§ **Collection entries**
........

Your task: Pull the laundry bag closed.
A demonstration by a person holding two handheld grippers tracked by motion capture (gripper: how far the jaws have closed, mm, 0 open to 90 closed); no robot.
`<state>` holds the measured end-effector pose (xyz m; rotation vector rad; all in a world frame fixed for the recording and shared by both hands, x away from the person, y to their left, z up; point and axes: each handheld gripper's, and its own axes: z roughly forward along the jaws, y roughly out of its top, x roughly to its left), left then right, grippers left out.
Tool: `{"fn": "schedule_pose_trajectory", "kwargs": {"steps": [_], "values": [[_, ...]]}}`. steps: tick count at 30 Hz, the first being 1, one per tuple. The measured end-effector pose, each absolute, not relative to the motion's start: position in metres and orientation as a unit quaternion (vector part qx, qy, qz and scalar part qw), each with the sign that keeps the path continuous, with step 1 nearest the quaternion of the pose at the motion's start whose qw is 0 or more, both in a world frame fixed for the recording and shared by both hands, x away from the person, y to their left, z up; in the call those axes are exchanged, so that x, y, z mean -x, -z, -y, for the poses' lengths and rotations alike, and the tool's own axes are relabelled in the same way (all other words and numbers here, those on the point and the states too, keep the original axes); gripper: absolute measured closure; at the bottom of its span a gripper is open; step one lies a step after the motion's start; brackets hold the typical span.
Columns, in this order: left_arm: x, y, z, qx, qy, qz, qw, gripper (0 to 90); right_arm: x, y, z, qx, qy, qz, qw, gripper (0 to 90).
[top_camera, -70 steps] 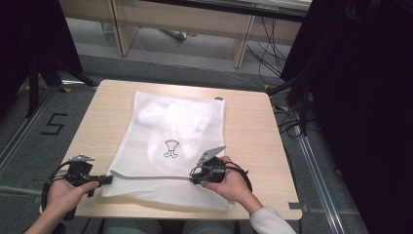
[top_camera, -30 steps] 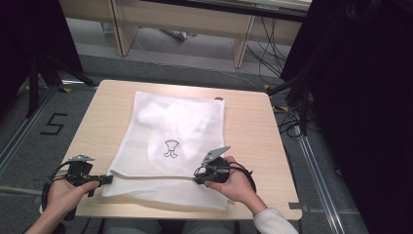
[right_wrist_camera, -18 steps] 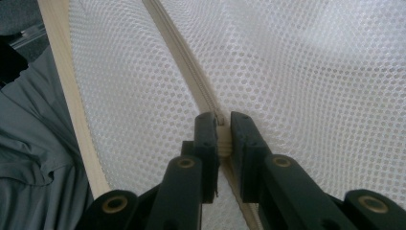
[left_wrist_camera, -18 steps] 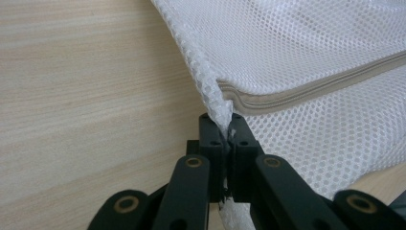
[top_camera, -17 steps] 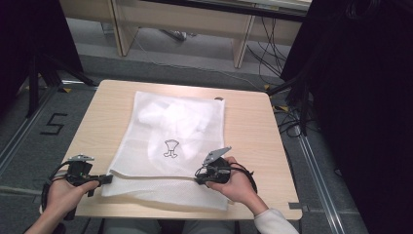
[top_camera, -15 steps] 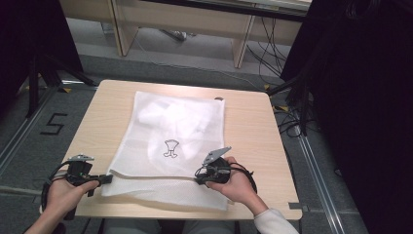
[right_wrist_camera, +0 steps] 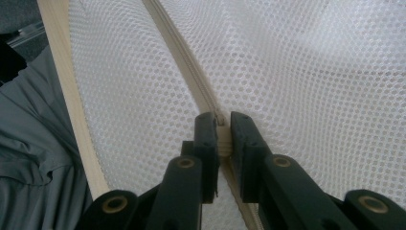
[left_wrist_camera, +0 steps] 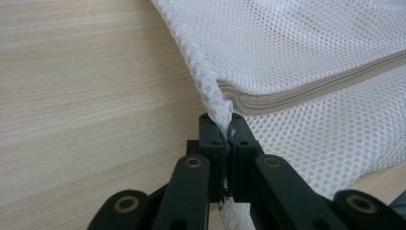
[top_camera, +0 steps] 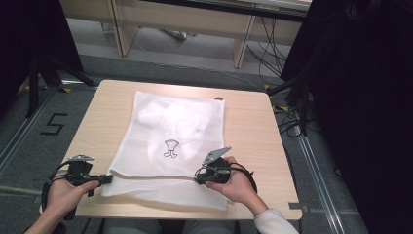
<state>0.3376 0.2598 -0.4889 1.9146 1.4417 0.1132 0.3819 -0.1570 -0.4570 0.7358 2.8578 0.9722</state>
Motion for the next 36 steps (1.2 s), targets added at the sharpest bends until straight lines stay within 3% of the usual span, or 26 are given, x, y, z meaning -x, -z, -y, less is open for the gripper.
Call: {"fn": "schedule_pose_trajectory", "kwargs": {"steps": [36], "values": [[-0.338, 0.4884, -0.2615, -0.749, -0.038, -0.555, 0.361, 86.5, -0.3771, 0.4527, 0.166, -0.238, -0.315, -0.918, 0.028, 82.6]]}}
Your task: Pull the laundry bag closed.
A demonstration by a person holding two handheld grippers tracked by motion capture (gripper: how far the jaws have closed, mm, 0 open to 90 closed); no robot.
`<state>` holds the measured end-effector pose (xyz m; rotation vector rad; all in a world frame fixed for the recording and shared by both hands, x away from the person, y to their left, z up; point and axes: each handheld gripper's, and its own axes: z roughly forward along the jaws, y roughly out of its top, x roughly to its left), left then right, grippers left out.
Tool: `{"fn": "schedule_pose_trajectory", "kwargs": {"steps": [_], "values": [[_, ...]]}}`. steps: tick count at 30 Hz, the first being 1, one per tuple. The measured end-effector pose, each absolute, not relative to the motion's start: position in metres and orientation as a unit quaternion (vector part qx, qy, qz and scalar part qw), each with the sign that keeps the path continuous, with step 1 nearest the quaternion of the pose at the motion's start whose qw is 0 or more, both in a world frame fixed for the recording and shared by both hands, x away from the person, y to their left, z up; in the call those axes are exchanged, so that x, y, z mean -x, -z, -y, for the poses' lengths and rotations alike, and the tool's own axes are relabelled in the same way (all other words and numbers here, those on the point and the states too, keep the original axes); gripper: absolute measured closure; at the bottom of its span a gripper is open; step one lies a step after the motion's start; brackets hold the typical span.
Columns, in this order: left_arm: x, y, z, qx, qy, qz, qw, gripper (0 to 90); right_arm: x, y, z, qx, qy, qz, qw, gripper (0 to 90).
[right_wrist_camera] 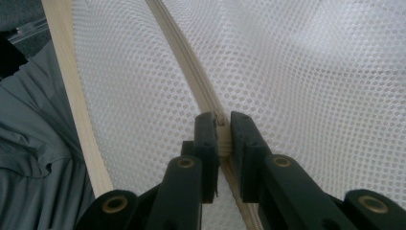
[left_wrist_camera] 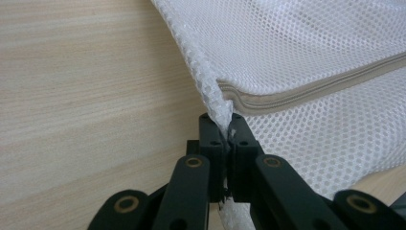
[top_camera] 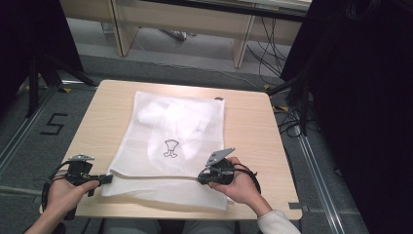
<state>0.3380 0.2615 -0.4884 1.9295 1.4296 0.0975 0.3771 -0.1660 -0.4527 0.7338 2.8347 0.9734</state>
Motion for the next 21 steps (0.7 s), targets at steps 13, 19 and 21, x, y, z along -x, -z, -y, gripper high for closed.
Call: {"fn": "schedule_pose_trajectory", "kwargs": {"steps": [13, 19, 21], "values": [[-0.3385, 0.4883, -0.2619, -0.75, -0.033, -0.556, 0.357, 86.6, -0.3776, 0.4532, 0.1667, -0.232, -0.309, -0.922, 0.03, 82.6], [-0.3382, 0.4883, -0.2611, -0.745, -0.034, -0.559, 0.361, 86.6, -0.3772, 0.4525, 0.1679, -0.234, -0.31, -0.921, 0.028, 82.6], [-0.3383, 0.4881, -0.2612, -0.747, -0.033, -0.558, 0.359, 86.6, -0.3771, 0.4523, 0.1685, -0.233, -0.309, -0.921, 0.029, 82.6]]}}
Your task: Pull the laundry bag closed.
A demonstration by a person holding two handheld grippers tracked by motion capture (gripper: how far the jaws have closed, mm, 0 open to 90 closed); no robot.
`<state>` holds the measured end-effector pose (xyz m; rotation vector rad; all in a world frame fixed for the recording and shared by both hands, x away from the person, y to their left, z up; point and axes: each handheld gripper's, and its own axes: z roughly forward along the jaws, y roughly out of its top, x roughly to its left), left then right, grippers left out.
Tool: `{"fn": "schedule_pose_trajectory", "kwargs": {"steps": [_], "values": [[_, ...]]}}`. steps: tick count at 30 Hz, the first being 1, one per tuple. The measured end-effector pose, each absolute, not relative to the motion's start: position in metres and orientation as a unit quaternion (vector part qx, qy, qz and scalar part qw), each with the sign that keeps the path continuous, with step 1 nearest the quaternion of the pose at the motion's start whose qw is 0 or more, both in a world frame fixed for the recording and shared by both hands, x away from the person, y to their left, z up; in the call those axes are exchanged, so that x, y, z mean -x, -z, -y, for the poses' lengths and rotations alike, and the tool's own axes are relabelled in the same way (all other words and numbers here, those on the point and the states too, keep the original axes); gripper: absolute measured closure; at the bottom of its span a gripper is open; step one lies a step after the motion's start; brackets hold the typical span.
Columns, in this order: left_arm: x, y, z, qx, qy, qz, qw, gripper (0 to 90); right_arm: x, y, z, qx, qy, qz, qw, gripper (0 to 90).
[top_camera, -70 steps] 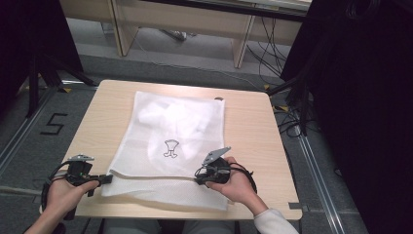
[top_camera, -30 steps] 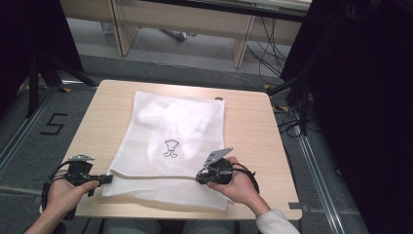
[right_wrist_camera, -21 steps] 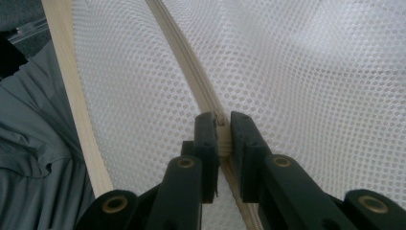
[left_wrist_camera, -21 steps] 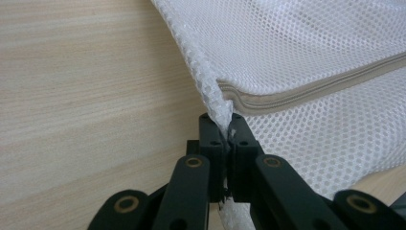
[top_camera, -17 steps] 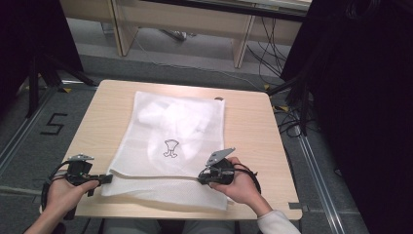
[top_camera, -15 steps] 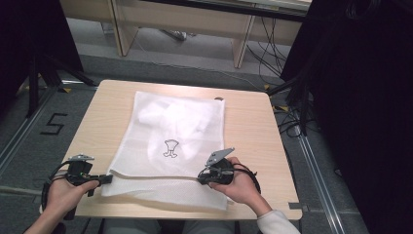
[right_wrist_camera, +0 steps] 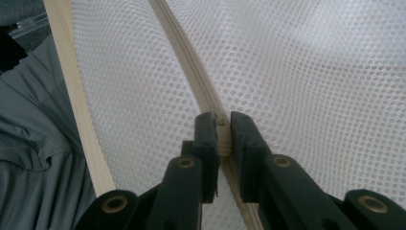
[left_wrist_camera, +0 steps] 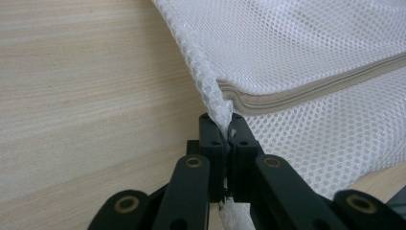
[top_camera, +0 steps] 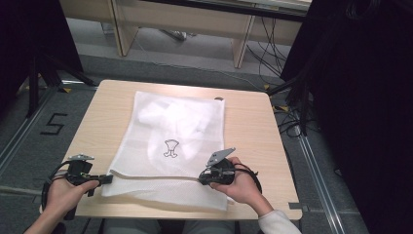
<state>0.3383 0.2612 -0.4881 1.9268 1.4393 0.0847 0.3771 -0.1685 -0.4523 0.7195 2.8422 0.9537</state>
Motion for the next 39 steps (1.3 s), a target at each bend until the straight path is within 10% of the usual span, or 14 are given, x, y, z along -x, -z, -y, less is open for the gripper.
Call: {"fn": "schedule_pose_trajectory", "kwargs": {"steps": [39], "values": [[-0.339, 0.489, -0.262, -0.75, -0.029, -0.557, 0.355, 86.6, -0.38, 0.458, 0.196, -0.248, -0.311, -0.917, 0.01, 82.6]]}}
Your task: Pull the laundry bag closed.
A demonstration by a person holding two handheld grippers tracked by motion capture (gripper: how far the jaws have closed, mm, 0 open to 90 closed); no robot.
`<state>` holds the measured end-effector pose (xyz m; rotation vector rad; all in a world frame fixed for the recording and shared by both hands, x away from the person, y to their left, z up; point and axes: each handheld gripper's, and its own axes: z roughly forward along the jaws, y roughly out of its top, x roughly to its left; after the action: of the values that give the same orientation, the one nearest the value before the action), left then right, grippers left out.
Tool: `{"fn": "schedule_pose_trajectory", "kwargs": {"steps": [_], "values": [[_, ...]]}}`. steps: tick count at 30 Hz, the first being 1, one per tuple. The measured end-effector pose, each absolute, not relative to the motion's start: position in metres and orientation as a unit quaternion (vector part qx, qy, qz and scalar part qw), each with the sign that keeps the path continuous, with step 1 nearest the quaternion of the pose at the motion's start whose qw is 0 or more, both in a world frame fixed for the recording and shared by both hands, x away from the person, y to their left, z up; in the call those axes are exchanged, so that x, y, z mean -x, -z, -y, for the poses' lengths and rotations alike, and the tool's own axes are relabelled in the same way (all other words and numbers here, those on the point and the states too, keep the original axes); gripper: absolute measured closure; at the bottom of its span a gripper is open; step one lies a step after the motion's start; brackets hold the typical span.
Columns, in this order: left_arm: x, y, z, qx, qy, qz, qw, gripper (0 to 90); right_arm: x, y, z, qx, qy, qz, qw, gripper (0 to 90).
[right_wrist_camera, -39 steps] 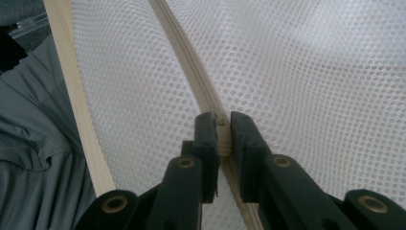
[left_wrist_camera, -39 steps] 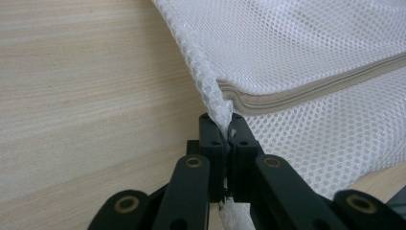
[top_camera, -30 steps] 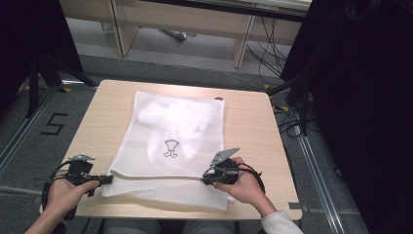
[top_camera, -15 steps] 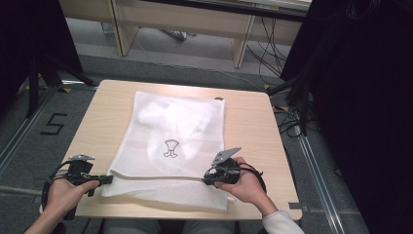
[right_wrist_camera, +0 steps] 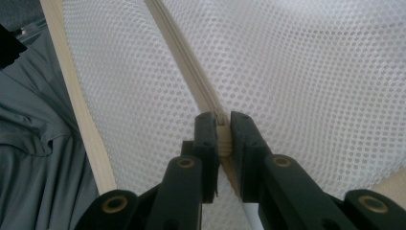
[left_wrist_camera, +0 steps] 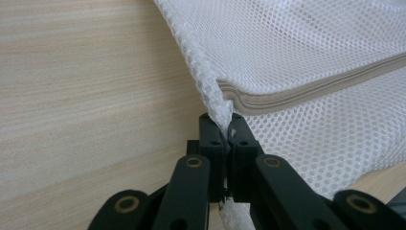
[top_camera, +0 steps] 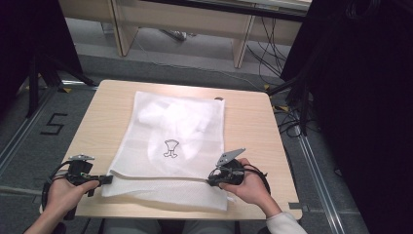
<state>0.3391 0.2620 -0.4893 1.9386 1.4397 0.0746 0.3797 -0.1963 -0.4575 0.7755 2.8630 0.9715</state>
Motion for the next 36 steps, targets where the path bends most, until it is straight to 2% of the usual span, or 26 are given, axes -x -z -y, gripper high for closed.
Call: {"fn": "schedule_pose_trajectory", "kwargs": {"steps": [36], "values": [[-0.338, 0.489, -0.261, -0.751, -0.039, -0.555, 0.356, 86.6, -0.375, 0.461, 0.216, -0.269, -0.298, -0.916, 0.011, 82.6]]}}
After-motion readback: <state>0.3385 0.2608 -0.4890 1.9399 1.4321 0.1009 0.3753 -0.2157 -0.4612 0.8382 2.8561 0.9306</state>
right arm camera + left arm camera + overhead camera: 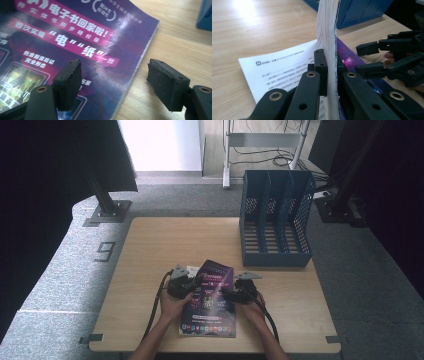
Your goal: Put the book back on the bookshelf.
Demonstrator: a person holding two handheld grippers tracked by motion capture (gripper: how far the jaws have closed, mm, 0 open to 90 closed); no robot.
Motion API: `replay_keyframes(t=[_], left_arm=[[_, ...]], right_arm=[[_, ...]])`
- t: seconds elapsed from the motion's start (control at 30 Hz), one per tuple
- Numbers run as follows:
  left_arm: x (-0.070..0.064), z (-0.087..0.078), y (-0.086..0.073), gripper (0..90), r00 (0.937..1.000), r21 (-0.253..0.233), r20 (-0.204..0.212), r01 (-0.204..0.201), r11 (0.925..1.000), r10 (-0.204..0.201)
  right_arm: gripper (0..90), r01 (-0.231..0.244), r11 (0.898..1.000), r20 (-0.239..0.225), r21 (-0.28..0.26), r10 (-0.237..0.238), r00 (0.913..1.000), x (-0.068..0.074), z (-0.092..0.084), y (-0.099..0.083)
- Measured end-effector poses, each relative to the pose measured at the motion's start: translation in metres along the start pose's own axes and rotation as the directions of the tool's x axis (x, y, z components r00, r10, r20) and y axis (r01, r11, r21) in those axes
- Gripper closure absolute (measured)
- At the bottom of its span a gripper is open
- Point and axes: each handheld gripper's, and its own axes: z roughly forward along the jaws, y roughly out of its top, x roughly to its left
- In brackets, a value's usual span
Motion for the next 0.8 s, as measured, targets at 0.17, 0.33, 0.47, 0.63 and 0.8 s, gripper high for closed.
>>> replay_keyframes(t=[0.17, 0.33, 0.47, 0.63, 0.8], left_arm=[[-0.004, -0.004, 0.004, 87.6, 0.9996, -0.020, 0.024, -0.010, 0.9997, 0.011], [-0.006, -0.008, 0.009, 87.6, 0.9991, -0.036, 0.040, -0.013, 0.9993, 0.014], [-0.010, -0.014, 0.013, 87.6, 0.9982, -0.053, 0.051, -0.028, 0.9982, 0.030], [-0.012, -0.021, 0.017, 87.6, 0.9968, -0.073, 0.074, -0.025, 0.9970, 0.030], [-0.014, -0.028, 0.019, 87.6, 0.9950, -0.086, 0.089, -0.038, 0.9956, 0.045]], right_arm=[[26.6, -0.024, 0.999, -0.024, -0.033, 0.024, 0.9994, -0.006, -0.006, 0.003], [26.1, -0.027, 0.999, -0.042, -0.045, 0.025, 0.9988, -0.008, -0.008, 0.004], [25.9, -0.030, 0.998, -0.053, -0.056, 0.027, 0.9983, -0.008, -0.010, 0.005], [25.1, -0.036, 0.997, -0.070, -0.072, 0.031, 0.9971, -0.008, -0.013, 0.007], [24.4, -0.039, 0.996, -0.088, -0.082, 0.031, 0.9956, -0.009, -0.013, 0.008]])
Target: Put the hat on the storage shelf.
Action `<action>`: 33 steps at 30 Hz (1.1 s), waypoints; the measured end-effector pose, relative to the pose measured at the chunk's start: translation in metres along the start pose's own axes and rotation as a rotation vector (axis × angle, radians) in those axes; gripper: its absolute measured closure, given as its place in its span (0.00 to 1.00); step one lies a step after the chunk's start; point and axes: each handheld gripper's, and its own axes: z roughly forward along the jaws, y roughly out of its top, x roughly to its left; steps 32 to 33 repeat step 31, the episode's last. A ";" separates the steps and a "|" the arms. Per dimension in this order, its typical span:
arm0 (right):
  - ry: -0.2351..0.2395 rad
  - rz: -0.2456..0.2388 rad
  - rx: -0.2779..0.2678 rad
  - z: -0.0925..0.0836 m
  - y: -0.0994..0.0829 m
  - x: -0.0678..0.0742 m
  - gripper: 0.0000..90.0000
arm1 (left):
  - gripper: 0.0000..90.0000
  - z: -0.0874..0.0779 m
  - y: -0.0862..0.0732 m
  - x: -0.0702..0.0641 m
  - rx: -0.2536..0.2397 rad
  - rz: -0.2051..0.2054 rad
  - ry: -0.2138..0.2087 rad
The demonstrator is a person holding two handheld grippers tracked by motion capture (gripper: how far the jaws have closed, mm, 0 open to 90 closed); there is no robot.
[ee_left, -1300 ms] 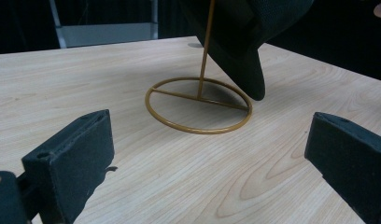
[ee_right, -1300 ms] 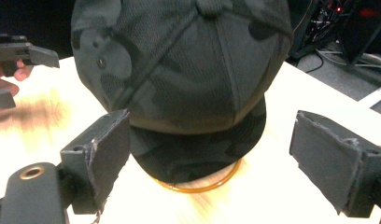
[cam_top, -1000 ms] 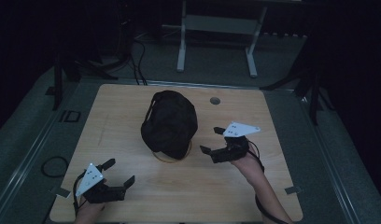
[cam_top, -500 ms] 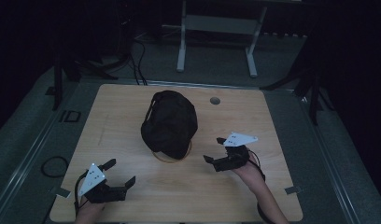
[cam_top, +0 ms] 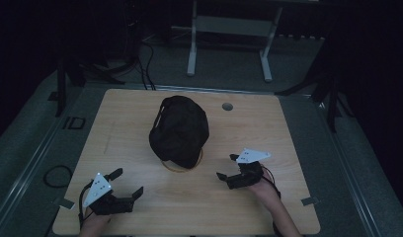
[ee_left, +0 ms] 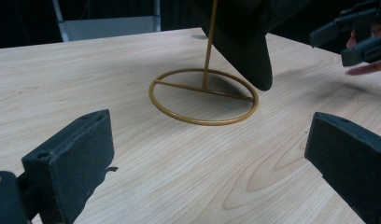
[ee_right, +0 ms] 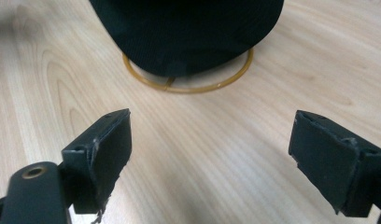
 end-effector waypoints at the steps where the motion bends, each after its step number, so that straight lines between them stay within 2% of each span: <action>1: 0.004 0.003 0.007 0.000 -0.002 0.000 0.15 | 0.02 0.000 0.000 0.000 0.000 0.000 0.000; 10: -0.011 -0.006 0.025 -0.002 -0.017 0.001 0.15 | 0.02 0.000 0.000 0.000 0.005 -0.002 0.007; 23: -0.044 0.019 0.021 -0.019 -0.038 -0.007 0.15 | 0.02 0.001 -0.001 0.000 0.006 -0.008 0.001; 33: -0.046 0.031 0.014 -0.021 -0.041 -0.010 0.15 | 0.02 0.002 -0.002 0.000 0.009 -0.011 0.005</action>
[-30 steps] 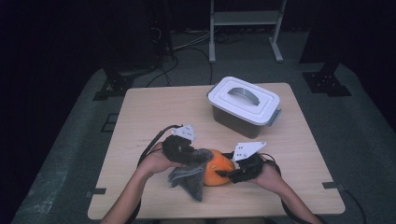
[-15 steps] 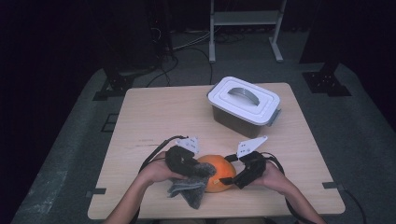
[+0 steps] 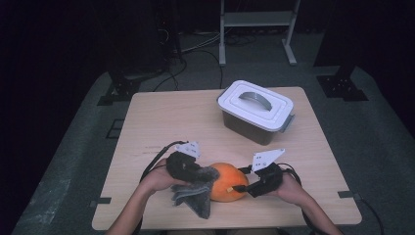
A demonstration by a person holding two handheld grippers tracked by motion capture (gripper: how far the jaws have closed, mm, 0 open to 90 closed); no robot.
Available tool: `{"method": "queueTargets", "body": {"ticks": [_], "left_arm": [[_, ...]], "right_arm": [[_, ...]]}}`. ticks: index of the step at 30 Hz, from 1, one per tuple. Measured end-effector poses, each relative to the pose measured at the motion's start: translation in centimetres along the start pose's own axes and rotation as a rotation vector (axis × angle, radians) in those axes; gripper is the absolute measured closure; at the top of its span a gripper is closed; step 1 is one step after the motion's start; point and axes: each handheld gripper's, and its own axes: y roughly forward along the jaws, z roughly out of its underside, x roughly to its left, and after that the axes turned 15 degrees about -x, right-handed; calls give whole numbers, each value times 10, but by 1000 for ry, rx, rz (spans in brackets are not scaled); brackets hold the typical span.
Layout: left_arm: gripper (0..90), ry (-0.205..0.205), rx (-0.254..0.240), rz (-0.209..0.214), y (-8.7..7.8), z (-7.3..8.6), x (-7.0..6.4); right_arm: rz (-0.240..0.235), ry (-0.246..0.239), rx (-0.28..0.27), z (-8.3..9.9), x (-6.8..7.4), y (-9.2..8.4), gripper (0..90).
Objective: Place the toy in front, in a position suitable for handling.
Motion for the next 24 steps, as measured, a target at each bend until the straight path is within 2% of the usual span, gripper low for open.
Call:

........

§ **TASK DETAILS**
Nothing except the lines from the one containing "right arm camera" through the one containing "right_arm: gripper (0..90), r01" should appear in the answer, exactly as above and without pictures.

§ **RESULT OF THIS TASK**
right arm camera + left arm camera + overhead camera: 
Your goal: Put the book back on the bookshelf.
Demonstrator: a person holding two handheld grippers tracked by motion capture (gripper: how far the jaws have closed, mm, 0 open to 90 closed); no robot.
Motion API: `replay_keyframes(t=[_], left_arm=[[_, ...]], right_arm=[[_, ...]])`
- t: seconds elapsed from the motion's start (control at 30 Hz), one per tuple
- Numbers run as follows:
  left_arm: x (-0.070..0.064), z (-0.087..0.078), y (-0.086..0.073), gripper (0..90), r00 (0.937..1.000), r21 (-0.253..0.233), r20 (-0.204..0.212), r01 (-0.204..0.201), r11 (0.925..1.000), r10 (-0.204..0.201)
  right_arm: gripper (0..90), r01 (-0.231..0.244), r11 (0.898..1.000), r20 (-0.239..0.225), r21 (-0.28..0.26), r10 (-0.237..0.238), r00 (0.913..1.000), x (-0.068..0.074), z (-0.092..0.084), y (-0.099..0.083)

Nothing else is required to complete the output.